A copy of the single was sent to John Peel and within days of its release he was regularly playing it on his Radio One show. Rough Trade's Geoff Travis heard "Suspect Device" on the John Peel show, ordered copies for sale in the Rough Trade shop in London and distributed the single through Rough Trade's recently set up distribution network of independent record shops.

By April, the initial 500 copies had sold out and another 1,500 were pressed. Further re-pressings took place as sales took off. By July 1978, Sounds was reporting that over 10,000 copies of the single had been sold. In October, Melody Maker estimated sales had reached 12,000.

After a proposed contract with Island Records fell through, the band signed with Rough Trade. Following the release of the second single "Alternative Ulster" in October 1978, "Suspect Device" was re-released on Rough Trade on 17 March 1979.

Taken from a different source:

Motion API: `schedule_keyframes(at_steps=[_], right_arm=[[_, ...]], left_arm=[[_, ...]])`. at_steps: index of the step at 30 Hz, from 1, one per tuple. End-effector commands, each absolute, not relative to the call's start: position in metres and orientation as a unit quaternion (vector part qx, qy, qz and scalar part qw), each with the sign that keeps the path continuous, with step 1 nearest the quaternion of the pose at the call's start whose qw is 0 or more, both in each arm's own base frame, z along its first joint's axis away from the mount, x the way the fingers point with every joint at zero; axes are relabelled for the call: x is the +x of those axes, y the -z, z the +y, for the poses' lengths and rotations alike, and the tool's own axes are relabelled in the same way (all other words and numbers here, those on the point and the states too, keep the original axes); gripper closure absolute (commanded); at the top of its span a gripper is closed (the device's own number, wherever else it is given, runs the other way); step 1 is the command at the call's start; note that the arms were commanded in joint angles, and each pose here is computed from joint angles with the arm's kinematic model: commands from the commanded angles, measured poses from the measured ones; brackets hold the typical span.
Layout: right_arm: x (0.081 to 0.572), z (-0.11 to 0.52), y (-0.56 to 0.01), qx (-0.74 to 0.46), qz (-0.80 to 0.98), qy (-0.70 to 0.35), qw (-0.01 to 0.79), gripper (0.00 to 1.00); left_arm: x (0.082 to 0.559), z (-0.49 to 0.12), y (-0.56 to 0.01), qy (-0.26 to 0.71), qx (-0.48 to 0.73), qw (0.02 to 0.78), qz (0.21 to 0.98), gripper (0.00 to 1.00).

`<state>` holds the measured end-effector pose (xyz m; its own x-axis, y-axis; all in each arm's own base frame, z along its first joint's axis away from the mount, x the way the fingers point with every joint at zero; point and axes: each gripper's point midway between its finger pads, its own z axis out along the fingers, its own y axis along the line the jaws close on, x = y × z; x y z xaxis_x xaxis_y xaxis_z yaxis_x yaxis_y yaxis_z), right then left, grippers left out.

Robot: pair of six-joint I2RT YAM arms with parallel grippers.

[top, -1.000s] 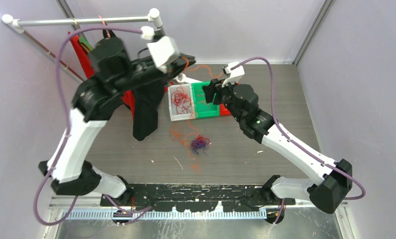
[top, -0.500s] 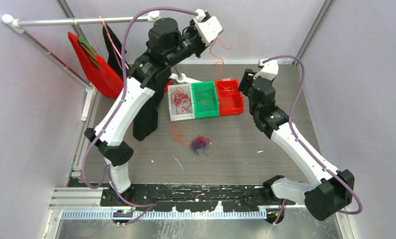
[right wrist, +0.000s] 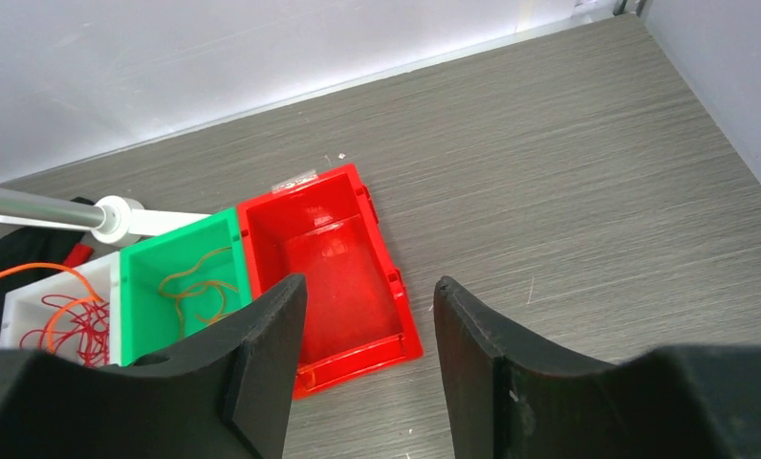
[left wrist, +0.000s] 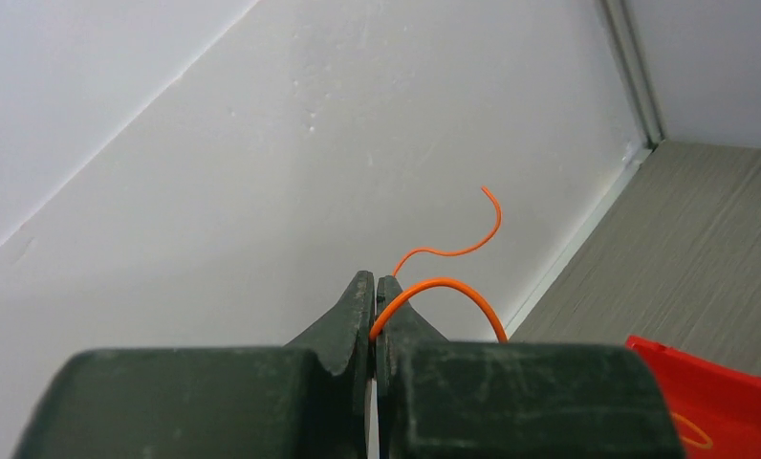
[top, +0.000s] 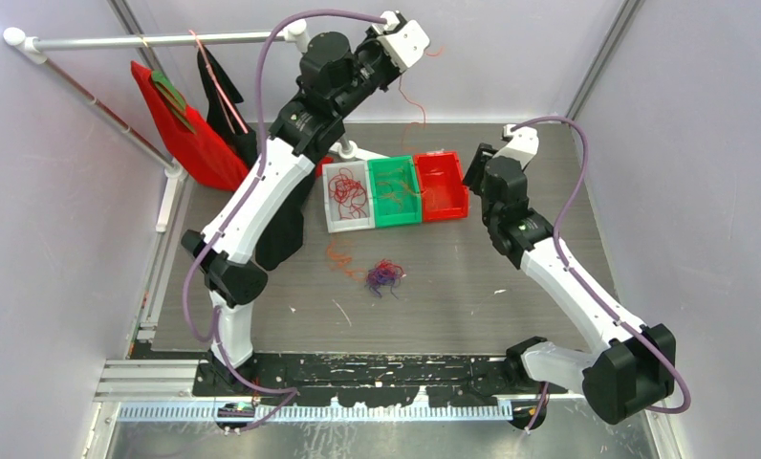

A re-recorded version of "Suspect Device" was the opening track on the debut Stiff Little Fingers album, Inflammable Material, which was released on Rough Trade records in February 1979. Its B-side, "Wasted Life", also appeared on the album.

== Reception ==
The popularity of "Suspect Device" was reflected in the annual Festive Fifty voted for by listeners of the John Peel show. In 1978, it was voted at number four, and in following years, "Suspect Device" would become a regular fixture in the Festive Fifty, placed at number eight in 1979, number 24 in 1980, number 32 in 1981 and number 31 in the reshaped All-Time Festive Fifty in 1982. The single's B-side, "Wasted Life", appeared in the 1979 Festive Fifty at number 18 and in 1980 at number 27.